> _Work instructions_
Only the count should appear in your answer: how many lines of the data below contain the word "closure"?

Stored data
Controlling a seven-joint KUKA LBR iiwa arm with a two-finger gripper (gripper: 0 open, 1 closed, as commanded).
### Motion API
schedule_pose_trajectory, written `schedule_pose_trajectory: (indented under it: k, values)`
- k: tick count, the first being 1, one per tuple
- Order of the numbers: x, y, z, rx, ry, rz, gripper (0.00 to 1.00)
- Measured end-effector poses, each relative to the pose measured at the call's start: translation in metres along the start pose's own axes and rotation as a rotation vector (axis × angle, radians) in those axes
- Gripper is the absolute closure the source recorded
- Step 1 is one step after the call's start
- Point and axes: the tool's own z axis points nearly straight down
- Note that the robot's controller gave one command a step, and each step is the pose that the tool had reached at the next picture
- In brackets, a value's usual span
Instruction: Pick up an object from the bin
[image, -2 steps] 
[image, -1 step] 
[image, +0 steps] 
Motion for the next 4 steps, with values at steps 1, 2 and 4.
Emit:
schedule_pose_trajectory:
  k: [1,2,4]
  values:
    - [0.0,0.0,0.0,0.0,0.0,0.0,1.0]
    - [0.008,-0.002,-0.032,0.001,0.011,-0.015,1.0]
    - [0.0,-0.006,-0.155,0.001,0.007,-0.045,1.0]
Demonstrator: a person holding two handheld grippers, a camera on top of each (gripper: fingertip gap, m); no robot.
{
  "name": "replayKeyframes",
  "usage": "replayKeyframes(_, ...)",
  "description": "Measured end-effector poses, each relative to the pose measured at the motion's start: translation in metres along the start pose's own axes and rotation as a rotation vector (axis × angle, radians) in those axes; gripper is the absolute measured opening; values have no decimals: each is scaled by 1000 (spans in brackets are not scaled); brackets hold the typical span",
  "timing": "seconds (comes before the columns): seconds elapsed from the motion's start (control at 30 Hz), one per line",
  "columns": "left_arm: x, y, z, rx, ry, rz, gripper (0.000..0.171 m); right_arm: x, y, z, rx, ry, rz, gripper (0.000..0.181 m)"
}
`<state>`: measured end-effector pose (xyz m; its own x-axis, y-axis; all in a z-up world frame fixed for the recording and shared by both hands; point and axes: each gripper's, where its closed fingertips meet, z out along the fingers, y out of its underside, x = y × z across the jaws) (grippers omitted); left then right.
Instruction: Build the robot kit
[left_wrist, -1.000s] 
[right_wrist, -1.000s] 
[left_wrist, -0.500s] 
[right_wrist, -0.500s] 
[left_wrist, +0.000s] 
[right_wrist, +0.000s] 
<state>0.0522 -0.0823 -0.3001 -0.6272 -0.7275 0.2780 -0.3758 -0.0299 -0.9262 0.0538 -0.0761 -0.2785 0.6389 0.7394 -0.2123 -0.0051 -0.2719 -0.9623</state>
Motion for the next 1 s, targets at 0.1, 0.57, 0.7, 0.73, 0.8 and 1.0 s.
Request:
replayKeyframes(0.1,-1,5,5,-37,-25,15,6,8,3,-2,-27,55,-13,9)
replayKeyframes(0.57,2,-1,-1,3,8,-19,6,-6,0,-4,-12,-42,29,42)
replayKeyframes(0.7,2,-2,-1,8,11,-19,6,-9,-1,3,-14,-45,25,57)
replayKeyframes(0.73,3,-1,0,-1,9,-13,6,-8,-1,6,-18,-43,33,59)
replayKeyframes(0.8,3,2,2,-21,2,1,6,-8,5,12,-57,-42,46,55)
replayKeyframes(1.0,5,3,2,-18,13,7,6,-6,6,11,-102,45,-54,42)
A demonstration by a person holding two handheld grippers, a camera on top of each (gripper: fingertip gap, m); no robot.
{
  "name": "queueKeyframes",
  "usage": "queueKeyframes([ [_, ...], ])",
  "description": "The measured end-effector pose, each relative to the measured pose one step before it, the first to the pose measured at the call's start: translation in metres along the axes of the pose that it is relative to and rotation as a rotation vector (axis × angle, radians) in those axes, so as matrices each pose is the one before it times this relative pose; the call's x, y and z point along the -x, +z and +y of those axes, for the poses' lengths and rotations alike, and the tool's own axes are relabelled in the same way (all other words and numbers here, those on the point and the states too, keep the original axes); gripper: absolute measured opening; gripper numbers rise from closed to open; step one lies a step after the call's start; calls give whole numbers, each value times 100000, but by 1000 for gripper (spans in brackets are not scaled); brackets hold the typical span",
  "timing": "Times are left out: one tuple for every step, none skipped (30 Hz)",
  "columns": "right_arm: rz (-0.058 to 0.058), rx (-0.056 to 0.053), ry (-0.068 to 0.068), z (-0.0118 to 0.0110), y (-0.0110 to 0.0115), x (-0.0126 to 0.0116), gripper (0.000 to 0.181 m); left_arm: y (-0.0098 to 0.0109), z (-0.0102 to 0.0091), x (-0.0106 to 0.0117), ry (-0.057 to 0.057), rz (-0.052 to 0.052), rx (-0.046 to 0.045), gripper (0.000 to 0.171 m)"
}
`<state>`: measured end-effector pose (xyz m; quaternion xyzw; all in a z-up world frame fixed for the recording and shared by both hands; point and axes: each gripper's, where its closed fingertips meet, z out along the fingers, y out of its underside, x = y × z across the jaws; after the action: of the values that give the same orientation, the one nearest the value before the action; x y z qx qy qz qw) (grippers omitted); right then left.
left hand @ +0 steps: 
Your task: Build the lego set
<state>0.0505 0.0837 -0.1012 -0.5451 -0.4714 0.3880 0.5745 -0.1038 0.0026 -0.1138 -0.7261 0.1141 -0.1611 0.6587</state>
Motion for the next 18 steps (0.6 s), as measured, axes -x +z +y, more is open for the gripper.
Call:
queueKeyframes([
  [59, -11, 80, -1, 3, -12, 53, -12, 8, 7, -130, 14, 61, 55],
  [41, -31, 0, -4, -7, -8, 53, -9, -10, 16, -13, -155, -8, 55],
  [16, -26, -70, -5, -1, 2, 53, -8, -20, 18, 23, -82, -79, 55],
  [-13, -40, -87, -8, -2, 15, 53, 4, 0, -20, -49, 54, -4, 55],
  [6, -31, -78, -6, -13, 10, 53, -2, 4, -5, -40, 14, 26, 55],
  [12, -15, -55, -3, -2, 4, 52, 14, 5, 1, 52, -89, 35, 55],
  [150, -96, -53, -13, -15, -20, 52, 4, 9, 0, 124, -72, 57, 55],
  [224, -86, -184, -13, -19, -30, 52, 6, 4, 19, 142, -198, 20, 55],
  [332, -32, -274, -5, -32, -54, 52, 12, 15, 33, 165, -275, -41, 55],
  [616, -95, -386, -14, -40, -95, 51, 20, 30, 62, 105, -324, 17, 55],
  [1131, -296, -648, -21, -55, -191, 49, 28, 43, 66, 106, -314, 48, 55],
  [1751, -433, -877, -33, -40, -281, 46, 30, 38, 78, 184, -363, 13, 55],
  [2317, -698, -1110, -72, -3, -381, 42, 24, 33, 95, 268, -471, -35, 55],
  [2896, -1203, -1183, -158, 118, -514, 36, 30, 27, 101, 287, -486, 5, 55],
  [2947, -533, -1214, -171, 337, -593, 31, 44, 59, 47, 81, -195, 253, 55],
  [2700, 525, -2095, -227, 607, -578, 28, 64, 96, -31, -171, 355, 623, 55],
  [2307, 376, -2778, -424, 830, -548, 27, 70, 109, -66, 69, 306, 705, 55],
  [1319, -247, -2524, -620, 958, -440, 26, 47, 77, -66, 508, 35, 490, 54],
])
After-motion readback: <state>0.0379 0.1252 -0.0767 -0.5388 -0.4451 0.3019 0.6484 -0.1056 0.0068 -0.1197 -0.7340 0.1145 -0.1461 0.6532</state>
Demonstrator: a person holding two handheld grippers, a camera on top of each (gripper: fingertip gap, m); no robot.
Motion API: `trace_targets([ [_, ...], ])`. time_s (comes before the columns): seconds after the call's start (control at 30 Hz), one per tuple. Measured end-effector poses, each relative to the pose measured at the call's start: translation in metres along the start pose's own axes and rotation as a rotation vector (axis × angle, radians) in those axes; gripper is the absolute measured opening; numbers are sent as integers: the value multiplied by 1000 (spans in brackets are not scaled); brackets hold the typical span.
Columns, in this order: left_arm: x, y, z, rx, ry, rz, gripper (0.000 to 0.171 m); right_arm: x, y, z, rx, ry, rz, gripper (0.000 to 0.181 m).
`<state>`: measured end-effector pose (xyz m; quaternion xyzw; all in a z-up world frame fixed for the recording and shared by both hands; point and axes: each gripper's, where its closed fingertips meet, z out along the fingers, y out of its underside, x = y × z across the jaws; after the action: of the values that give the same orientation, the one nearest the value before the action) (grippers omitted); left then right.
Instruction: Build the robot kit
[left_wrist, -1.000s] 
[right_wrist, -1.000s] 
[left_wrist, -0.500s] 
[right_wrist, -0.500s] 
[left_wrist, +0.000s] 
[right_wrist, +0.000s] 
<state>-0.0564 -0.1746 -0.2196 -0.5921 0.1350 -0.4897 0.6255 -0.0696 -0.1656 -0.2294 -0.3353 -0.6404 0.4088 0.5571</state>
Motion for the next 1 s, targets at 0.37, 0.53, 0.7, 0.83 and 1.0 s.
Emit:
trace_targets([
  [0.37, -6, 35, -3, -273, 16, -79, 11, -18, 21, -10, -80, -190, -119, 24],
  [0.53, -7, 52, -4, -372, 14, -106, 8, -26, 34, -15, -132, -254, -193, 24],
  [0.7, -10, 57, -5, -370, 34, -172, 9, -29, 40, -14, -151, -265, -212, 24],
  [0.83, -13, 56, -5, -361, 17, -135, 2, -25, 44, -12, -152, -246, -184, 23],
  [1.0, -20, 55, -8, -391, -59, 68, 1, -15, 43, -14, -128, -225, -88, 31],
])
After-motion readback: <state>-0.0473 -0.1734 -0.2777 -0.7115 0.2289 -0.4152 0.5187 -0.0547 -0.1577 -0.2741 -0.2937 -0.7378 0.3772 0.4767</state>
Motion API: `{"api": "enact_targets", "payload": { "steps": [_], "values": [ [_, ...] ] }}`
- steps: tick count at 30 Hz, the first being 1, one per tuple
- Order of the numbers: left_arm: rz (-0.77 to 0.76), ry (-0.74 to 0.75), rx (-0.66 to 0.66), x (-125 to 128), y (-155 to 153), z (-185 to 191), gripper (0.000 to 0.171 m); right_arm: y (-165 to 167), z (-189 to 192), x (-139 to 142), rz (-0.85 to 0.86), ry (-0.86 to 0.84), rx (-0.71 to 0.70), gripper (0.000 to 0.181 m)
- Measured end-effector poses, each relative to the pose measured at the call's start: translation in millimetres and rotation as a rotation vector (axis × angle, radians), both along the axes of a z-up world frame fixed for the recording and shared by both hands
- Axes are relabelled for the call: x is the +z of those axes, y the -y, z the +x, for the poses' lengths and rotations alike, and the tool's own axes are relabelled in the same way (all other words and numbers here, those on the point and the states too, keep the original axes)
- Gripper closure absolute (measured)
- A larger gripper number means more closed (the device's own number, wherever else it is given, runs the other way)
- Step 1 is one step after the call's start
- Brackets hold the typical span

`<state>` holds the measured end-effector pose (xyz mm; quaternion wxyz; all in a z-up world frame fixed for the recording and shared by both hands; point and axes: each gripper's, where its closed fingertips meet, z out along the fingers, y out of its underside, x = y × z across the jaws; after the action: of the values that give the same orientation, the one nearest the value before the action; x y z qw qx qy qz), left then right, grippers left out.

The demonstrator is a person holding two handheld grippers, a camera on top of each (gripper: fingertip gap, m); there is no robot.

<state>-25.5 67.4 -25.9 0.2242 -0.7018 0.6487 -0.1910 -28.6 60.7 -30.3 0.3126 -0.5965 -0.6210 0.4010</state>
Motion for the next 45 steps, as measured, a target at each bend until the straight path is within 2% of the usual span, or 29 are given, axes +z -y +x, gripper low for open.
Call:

> _Task response_
2